For compiling you can use the pod-gpu node...

ssh pod-gpu

and use the cudas in /usr/local/ or use the interactive node. Either way you’ll need to set a couple of environment variables depending on which cuda you want to use- so…

export PATH=/usr/local/cuda-10.0/bin:$PATH 
export LD_LIBRARY_PATH=/usr/local/cuda-10.0/lib64:$LD_LIBRARY_PATH

That sets you up for cuda 10.0. You can see the various cuda versions by issuing an ls /usr/local on a gpu node.

You'll need to know one other thing, type

nvcc --version

it will say something like "Cuda compilation tools, release 9.2, V9.2.88" - you need to know the 'release number' (9.2 in this case).

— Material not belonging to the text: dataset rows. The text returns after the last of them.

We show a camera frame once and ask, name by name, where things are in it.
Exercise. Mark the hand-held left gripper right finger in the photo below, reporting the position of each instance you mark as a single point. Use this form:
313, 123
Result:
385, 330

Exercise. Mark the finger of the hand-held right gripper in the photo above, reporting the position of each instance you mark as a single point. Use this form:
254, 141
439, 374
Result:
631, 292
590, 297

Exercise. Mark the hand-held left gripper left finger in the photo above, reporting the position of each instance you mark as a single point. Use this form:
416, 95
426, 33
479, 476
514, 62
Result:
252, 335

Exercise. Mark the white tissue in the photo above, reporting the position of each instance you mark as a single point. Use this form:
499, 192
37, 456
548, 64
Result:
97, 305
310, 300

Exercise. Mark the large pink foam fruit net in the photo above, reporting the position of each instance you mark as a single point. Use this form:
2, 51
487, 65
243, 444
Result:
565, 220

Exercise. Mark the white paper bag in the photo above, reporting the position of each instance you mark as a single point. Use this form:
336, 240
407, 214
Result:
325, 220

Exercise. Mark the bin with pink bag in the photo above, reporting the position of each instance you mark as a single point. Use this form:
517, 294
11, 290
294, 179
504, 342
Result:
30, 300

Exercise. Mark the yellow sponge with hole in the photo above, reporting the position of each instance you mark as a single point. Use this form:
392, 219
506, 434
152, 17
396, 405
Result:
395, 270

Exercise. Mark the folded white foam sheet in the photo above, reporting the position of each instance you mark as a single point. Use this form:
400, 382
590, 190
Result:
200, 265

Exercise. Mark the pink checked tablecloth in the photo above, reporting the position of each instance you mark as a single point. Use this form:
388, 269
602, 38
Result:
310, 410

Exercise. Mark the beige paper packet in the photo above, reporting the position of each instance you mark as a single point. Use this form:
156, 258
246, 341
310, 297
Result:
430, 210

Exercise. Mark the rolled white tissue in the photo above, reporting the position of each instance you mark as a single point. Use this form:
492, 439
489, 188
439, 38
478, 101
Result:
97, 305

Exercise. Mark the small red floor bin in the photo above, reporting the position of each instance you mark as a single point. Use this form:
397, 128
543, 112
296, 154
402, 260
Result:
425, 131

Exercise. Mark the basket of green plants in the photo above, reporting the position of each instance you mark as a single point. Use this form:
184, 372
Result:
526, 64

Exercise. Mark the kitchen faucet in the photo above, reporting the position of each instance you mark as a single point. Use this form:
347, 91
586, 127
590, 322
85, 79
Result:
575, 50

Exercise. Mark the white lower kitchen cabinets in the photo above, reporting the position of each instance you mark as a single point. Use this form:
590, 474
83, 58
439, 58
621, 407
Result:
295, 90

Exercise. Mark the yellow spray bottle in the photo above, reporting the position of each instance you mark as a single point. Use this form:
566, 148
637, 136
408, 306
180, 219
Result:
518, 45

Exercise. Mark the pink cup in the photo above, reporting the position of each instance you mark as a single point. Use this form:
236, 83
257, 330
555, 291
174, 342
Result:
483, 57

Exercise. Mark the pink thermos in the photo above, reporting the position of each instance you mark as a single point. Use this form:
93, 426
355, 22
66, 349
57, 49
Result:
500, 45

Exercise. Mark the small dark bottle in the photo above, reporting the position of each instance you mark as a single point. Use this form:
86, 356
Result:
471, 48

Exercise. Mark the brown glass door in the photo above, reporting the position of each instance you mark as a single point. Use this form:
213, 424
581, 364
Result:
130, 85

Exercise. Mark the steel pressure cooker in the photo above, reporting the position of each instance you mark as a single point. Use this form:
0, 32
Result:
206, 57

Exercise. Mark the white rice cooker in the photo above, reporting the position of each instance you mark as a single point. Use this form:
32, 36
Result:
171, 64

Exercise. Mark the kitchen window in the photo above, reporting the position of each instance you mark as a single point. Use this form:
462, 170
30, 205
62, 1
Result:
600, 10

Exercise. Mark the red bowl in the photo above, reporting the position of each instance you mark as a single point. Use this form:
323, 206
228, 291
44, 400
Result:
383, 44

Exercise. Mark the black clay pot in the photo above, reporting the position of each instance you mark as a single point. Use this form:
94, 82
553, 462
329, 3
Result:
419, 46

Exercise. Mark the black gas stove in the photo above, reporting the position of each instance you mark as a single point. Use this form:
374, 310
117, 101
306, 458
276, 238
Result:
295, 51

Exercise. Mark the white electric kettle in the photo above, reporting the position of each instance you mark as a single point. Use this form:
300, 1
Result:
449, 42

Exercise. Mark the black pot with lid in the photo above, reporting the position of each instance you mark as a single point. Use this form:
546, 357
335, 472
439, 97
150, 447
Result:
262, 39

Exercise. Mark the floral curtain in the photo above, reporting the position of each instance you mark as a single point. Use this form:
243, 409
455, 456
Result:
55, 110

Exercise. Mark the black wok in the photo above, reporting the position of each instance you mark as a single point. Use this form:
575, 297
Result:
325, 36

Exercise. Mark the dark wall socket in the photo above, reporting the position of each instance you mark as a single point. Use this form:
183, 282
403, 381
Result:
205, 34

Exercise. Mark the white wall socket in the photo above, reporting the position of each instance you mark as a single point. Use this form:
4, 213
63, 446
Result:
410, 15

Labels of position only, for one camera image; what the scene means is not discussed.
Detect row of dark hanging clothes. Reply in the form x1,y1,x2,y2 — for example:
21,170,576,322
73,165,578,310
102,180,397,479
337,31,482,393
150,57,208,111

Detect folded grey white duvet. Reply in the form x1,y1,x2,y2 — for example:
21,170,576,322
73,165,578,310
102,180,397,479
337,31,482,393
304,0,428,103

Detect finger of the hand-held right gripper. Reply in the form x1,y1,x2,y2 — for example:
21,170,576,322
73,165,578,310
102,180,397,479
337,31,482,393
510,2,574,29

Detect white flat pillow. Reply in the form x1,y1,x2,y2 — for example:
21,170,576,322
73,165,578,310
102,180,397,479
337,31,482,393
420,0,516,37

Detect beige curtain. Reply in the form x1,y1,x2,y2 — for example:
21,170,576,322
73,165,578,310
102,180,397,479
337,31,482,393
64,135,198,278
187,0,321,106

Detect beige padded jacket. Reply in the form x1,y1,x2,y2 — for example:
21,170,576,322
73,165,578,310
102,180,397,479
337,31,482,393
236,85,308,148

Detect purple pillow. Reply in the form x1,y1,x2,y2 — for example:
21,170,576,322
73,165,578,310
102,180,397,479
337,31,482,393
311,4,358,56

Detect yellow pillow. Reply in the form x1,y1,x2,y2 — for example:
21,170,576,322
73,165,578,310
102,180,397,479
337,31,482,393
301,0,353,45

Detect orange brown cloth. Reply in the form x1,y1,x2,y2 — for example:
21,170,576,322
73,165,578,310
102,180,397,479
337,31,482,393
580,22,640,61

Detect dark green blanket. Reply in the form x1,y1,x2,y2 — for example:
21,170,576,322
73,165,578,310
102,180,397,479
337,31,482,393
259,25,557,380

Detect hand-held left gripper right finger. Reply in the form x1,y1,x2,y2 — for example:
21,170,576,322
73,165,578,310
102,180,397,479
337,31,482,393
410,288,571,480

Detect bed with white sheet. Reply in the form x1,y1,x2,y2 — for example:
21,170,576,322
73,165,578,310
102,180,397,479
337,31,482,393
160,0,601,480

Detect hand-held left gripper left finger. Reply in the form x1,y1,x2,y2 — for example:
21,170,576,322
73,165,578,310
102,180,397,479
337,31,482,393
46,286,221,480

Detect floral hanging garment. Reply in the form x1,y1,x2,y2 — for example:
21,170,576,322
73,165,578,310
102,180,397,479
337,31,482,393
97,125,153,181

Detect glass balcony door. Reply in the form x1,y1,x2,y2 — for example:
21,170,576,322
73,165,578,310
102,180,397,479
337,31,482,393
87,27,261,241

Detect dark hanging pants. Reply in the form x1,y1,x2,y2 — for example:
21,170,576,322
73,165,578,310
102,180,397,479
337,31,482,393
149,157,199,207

Next have conda solve your tensorflow environment for you by issuing a

conda create --name tf_gpu tensorflow-gpu   cudatoolkit=9.2

(Later, if running the program you're getting errors about driver mismatch, etc., it may be because you have the wrong cudatoolkit= version.)

That will create an environment named tf_gpu for use with your python scripts. Note that it will take a while for conda to work its magic. Once finished you should exit your interactive node by typing 'exit'. That's it.

To run routine jobs, now that you have your environment

A job script would look something like...

#!/bin/bash
#SBATCH -N 1 --partition=gpu --ntasks-per-node=1
#SBATCH --time=30:00
#SBATCH --gres=gpu:1
#SBATCH --nodes=1

cd $SLURM_SUBMIT_DIR

/bin/hostname
source /home/fuz/.bashrc
source activate tf_gpu
srun --gres=gpu:1 python /home/fuz/classify_image.py

The above referenced classify_image.py is available at http://thumper.mrl.ucsb.edu/~fuz/classify_image.py - note you'll have to change the path in that file. Search for 'CHANGE THE PATH' and you'll see where to modify it. The pic I used is available at http://thumper.mrl.ucsb.edu/~fuz/pic.jpg . You'll have to create the directory 'imagenet' in your home directory. The classify_image.py will download a pre-trained data set and then interpret the pic.jpg you give it. Note that this is an old example.